— Task material —
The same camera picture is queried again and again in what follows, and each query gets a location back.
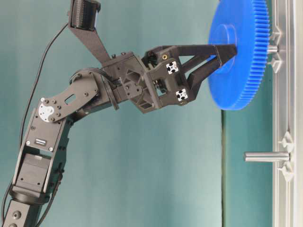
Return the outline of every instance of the metal shaft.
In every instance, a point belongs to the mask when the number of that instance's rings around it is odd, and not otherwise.
[[[279,51],[279,48],[277,45],[269,45],[267,53],[268,54],[278,53],[278,51]]]
[[[282,162],[289,161],[290,156],[288,152],[248,152],[244,154],[245,162]]]

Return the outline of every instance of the blue gear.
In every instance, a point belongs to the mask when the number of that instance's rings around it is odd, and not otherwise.
[[[255,96],[267,65],[269,15],[266,0],[221,0],[209,44],[236,44],[238,54],[208,79],[216,104],[240,110]]]

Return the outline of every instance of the screw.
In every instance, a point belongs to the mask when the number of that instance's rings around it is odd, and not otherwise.
[[[15,220],[18,220],[20,217],[21,217],[21,212],[20,212],[20,211],[15,211],[15,212],[13,213],[13,218],[14,218]]]

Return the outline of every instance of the green backdrop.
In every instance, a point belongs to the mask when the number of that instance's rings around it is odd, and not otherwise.
[[[102,0],[98,32],[110,54],[204,44],[216,0]],[[0,8],[0,194],[13,174],[18,132],[43,50],[67,21],[69,0],[3,1]],[[70,31],[47,56],[32,108],[98,62]],[[43,226],[222,225],[221,112],[207,84],[198,100],[146,115],[131,103],[70,132],[63,183]]]

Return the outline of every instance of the black cable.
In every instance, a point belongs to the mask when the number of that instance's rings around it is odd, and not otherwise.
[[[40,61],[40,65],[39,65],[39,69],[38,69],[38,73],[37,73],[37,76],[36,76],[36,79],[34,81],[34,85],[32,87],[32,90],[31,90],[31,93],[30,93],[30,97],[29,97],[29,100],[27,102],[27,106],[26,106],[26,109],[25,109],[25,113],[23,115],[23,118],[22,118],[22,123],[21,123],[21,128],[20,128],[20,136],[19,136],[19,146],[21,147],[22,145],[22,137],[23,137],[23,130],[24,130],[24,125],[25,125],[25,120],[26,120],[26,117],[27,117],[27,113],[28,113],[28,110],[29,110],[29,107],[30,107],[30,104],[32,102],[32,99],[33,99],[33,96],[34,96],[34,92],[36,90],[36,87],[37,87],[37,84],[38,84],[38,81],[39,81],[39,78],[40,78],[40,74],[41,74],[41,70],[42,70],[42,67],[43,67],[43,63],[44,63],[44,60],[45,60],[45,57],[47,55],[47,52],[49,51],[50,47],[52,46],[52,44],[54,43],[54,41],[58,38],[58,36],[62,33],[62,31],[67,27],[68,23],[66,23],[61,29],[60,31],[53,37],[53,39],[50,41],[50,43],[47,45],[43,55],[42,55],[42,59]]]
[[[9,195],[9,191],[10,191],[12,182],[13,182],[13,179],[11,179],[11,181],[10,181],[10,183],[9,183],[9,186],[8,186],[7,189],[6,189],[5,194],[4,194],[4,197],[3,197],[3,200],[2,200],[2,205],[1,205],[1,221],[2,221],[2,224],[4,224],[4,216],[5,216],[4,210],[5,210],[6,198],[7,198],[8,195]]]
[[[45,49],[45,51],[44,51],[44,53],[42,55],[42,58],[41,58],[41,61],[40,61],[40,64],[39,64],[39,68],[38,68],[38,73],[36,75],[36,78],[35,78],[35,81],[34,81],[34,84],[33,84],[32,90],[31,90],[31,93],[30,93],[30,97],[29,97],[27,105],[26,105],[25,113],[23,115],[22,122],[21,122],[20,135],[19,135],[19,148],[21,148],[21,146],[22,146],[22,138],[23,138],[23,131],[24,131],[25,121],[26,121],[26,118],[27,118],[28,110],[30,108],[30,104],[32,102],[32,99],[33,99],[33,96],[34,96],[34,93],[35,93],[38,81],[40,79],[40,75],[41,75],[42,67],[43,67],[43,64],[44,64],[44,61],[45,61],[45,57],[46,57],[46,55],[47,55],[50,47],[53,45],[54,41],[58,38],[58,36],[62,33],[62,31],[67,27],[67,25],[68,25],[68,23],[64,24],[63,27],[60,29],[60,31],[52,38],[52,40],[49,42],[49,44],[47,45],[47,47],[46,47],[46,49]],[[9,191],[10,191],[11,187],[12,187],[12,181],[10,182],[9,186],[7,187],[7,190],[6,190],[5,195],[3,197],[3,200],[2,200],[2,206],[1,206],[2,226],[4,225],[5,203],[6,203],[6,200],[7,200],[7,197],[8,197],[8,194],[9,194]],[[42,215],[42,217],[41,217],[41,219],[39,220],[38,223],[40,223],[40,224],[42,223],[42,221],[46,217],[47,212],[48,212],[48,210],[45,210],[44,214]]]
[[[54,190],[53,190],[52,197],[51,197],[51,199],[49,200],[49,202],[48,202],[48,204],[47,204],[47,207],[46,207],[46,209],[45,209],[43,215],[41,216],[40,220],[38,221],[38,223],[37,223],[37,225],[36,225],[35,227],[39,227],[39,226],[41,225],[41,223],[44,221],[44,219],[46,218],[47,213],[48,213],[48,211],[50,210],[50,208],[51,208],[51,206],[52,206],[52,204],[53,204],[53,200],[55,199],[55,196],[56,196],[56,194],[57,194],[57,191],[58,191],[58,188],[59,188],[59,186],[60,186],[60,184],[61,184],[62,178],[63,178],[63,175],[62,175],[62,173],[60,172],[60,173],[59,173],[58,180],[57,180],[57,183],[56,183],[55,188],[54,188]]]

— Assignment —
How many lines in the material contain the string "Return"? Give the number alone.

— Response to the task —
5